Воздвиженский заходил по комнате, искоса поглядывая то на Мухтасипова, то на Макса: он был недоволен, что так быстро погасили их стычку с Ходом. И Макс тоже хорош: за каким чертом подсунул реплику о друзьях и врагах? "Как глупо: имена создают враги. Что он этим хотел сказать?" Не выдержал, спросил, хмуро обращаясь к драматургу:
- Значит, враги создали тебе известность? Тебе, Радику, Илье, ну и… мне?
- Дорогой мой, - Макс снисходительно вздохнул, - говоря откровенно, теперь нам известность создают не здесь, а за рубежом наши друзья-прогрессисты.
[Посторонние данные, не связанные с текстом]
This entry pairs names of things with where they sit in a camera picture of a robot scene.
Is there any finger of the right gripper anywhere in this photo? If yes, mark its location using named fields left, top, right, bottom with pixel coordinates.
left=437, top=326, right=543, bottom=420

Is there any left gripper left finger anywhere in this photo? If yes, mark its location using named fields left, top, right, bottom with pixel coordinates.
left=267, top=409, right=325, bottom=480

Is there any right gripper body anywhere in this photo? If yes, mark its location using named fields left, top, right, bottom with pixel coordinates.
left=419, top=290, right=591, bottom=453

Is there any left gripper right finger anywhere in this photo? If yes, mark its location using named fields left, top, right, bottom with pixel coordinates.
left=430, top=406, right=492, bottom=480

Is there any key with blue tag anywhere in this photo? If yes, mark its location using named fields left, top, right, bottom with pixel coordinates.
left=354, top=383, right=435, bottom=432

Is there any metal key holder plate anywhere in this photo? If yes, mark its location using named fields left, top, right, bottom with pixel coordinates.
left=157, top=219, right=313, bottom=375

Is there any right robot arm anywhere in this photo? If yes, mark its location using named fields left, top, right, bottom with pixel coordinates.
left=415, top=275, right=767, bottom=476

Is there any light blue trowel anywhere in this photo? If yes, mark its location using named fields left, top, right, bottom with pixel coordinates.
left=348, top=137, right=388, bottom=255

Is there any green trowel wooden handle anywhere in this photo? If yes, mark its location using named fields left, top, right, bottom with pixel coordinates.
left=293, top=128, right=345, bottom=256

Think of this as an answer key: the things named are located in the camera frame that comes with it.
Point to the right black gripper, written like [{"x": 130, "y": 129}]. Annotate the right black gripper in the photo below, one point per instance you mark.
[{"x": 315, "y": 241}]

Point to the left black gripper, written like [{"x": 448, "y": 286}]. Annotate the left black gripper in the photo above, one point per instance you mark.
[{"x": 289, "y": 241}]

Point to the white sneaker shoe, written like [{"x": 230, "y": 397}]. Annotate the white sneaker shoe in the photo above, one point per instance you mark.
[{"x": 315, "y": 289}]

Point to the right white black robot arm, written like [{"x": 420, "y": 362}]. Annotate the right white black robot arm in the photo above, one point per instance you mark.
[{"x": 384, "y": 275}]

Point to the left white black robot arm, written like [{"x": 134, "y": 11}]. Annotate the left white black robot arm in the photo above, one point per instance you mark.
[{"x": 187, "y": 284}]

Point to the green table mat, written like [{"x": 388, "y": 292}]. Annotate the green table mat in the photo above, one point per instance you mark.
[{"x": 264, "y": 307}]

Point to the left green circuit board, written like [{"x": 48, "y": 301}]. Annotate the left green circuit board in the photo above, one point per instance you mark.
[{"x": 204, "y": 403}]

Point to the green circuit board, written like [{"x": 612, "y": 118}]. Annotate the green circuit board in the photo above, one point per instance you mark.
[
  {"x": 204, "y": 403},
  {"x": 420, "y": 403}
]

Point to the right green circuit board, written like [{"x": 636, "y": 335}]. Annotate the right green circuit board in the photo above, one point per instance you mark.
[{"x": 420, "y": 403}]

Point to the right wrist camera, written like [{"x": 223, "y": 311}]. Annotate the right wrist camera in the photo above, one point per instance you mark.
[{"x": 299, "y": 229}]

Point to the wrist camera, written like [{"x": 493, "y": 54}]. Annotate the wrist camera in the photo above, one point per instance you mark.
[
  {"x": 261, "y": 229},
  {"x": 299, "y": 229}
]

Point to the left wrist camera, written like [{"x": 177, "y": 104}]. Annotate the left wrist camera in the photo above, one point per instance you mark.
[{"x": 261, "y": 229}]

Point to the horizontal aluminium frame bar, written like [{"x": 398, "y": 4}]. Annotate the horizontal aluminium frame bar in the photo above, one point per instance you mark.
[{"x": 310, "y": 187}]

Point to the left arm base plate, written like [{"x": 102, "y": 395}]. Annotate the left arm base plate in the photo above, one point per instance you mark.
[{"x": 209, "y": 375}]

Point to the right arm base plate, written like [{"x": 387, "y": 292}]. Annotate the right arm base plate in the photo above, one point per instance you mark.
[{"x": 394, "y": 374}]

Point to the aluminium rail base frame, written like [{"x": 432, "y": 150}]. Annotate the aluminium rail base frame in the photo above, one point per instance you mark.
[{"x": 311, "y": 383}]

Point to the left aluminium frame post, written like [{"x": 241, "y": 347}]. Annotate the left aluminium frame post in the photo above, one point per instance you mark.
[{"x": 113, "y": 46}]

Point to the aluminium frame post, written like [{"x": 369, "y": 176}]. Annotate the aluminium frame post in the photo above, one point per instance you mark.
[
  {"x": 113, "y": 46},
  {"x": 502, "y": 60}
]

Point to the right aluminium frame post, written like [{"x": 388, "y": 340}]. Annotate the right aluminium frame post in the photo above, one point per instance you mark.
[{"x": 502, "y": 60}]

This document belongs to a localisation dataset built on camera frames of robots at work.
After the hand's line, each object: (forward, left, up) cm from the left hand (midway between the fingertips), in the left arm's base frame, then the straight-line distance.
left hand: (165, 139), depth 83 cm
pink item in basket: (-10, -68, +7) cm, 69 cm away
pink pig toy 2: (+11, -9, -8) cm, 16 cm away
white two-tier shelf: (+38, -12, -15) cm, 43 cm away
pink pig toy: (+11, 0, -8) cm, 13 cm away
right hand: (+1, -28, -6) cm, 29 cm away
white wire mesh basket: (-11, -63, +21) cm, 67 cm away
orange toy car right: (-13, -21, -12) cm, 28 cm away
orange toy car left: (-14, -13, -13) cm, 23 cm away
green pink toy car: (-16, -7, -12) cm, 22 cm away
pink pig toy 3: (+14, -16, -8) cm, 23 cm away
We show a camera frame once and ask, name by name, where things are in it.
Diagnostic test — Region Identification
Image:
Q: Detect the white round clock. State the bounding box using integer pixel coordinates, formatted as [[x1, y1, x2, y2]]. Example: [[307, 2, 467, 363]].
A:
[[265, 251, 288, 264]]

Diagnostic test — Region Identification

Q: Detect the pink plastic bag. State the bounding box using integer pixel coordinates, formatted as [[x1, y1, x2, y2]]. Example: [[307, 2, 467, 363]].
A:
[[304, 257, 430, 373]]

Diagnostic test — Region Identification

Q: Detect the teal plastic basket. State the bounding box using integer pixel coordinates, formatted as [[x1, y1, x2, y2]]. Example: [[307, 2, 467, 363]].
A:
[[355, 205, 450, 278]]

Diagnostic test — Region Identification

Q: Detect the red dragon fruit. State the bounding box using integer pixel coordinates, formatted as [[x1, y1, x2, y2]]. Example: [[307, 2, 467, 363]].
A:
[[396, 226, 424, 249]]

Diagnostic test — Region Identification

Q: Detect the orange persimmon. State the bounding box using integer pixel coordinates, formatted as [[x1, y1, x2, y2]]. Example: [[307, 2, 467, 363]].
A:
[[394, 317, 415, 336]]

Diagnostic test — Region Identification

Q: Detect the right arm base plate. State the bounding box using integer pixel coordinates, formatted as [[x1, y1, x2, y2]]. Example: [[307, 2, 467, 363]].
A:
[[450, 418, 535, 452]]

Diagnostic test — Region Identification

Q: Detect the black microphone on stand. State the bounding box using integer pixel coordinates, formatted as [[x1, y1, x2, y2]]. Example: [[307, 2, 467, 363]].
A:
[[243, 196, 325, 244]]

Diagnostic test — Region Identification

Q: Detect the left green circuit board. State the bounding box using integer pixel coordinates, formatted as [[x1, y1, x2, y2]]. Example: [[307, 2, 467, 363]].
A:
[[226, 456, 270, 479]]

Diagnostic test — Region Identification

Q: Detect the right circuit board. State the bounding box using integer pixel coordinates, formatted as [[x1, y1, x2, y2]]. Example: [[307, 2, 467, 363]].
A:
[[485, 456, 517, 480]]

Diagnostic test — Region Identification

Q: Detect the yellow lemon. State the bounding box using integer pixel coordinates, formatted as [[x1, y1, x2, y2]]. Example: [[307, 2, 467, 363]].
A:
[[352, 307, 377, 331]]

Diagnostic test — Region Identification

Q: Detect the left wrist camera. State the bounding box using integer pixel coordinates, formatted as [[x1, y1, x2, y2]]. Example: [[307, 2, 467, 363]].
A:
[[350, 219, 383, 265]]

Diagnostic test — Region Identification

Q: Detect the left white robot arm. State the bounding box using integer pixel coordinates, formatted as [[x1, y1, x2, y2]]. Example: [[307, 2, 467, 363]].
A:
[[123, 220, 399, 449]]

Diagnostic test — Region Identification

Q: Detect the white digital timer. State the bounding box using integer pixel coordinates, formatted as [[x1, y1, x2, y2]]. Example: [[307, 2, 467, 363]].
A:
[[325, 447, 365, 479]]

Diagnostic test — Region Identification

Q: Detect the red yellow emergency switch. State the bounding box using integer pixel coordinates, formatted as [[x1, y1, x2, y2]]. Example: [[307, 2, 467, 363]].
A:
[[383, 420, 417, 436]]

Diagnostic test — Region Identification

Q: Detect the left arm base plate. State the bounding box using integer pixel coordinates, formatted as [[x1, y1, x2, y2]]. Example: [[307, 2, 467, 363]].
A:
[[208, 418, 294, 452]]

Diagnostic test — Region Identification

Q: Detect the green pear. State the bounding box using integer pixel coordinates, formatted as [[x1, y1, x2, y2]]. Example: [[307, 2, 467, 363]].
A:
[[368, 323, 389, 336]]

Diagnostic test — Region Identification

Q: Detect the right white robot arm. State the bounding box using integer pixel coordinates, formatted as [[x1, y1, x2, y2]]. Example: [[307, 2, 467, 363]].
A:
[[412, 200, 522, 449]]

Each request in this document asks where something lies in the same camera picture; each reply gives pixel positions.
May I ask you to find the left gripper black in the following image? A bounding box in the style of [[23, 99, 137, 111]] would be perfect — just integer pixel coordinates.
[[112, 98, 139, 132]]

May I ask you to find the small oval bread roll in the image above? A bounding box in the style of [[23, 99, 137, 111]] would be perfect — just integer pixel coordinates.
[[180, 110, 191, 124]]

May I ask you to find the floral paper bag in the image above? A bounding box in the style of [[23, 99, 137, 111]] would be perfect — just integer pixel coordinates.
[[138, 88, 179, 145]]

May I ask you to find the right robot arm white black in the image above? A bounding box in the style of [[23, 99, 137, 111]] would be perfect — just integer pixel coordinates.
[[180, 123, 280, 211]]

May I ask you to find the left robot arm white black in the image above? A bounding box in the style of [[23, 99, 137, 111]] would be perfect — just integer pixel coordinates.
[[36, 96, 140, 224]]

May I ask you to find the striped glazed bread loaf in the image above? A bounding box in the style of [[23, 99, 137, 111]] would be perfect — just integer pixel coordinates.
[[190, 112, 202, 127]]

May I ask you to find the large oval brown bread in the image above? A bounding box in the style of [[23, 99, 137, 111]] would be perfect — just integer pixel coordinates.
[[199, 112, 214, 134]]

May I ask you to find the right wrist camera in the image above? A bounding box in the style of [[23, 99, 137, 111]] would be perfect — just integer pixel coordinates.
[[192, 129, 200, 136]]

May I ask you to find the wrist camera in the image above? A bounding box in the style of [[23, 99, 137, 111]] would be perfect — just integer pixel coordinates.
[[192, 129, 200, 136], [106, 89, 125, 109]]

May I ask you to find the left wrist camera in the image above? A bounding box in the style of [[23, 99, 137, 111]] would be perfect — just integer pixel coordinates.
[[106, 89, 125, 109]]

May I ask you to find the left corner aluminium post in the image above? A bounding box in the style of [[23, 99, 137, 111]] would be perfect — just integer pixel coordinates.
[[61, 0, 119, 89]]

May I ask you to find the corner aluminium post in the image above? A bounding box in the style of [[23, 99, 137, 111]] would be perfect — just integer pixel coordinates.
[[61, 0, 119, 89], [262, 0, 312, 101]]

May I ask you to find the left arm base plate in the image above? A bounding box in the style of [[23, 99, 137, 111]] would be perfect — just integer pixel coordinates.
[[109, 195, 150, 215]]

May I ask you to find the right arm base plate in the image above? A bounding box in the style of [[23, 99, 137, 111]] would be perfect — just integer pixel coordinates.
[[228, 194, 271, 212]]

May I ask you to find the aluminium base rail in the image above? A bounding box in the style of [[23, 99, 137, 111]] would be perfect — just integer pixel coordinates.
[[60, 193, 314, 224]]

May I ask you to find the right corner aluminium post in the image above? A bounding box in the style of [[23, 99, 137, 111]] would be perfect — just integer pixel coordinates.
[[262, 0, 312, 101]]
Радику, Илье, мне и тебе в том числе. Нас там переводят, нас туда приглашают, нас рекламируют. Оттуда наша слава приходит на родину. Парадокс, как и все в этом скучном мире. Но прелестно, "как всякий парадокс.
- В твоих стихах, Артур, нет философии, - продолжал Братишка. Ему тоже хотелось подразнить самовлюбленного "гения".
- Достаточно, что есть поэзия. Философия - это политика. А где политика - там нет места поэзии. Там лозунг, передовица, плакат, - бросил поэт.
Резко распахнулась дверь, и в комнату ворвалась разрумянившаяся на морозе хозяйка дачи.
- Наталка-Полтавка! - восторженно воскликнул Макс, широко распростерши объятья. - С Новым годом! Как мы рады!
- Ну, рады Или не рады, а я тут, - весело заговорила супруга Поповина. - Вот я, собственной персоной. Прошу любить и жаловать.
Она ловко распахнула и небрежно сбросила с себя норковую шубку, которую тут же подхватил поэт и отнес в прихожую. В дорогом платье-панцире, переливающемся блестками, как рыбья чешуя, она была похожа на соблазнительницу Сирену. Конечно, Наталка понимала, что ее внезапному появлению здесь не обрадуются, и лишний раз убедилась в этом. Быстро в уме посчитала парней и девчат: шесть на шесть. А она - тринадцатая. Чертова дюжина. Как неприятно, тем более под Новый год. Она, разумеется, не предполагала, что будет тринадцатой. Но это все равно не остановило б ее. Она ждала своего возлюбленного в комнате в Серебряном переулке. С ним она хотела встретить этот Новый год, вдвоем. Муса обещал прийти, "если не помешают какие-либо обстоятельства".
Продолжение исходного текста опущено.